Task details =
Please return the lines below verbatim, beginning at the one that has "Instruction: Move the" and stopping after the one that has "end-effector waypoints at", and add no other lines.

[Extracted records]
^^^^

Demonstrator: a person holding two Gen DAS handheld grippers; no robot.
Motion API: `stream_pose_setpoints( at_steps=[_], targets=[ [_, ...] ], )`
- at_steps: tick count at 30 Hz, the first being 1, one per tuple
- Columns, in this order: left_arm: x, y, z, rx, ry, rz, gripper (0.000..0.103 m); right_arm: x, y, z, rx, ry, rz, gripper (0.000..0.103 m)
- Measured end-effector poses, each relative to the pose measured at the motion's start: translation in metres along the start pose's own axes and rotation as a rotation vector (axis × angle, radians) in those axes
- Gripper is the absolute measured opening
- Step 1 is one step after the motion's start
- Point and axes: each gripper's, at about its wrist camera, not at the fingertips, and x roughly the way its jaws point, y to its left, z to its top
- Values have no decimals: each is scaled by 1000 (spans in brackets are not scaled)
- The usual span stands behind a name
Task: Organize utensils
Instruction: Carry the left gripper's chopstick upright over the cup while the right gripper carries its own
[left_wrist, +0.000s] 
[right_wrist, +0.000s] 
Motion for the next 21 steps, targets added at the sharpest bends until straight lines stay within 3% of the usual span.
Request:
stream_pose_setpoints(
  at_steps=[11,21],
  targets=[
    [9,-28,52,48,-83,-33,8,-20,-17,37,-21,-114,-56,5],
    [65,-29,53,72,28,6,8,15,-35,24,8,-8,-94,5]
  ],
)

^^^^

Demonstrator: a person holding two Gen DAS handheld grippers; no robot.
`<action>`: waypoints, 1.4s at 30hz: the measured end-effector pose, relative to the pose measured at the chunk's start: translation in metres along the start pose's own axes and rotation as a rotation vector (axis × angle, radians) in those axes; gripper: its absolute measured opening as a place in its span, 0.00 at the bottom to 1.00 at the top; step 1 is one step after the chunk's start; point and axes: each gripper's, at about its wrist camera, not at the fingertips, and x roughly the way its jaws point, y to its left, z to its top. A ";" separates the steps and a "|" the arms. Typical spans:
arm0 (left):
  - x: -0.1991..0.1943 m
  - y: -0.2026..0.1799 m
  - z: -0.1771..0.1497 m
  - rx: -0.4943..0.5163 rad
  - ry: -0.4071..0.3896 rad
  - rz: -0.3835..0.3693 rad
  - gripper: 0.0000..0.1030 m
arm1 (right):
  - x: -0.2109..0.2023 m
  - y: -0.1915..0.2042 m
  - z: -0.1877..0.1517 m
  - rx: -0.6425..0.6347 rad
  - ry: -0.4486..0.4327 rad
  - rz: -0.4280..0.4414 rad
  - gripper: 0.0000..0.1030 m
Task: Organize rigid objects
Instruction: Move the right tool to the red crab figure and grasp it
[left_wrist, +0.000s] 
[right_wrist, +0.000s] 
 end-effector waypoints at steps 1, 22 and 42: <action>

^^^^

Exercise response =
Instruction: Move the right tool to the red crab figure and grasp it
[left_wrist, +0.000s] 
[right_wrist, +0.000s] 
 end-effector waypoints at steps 1, 22 and 42: <action>

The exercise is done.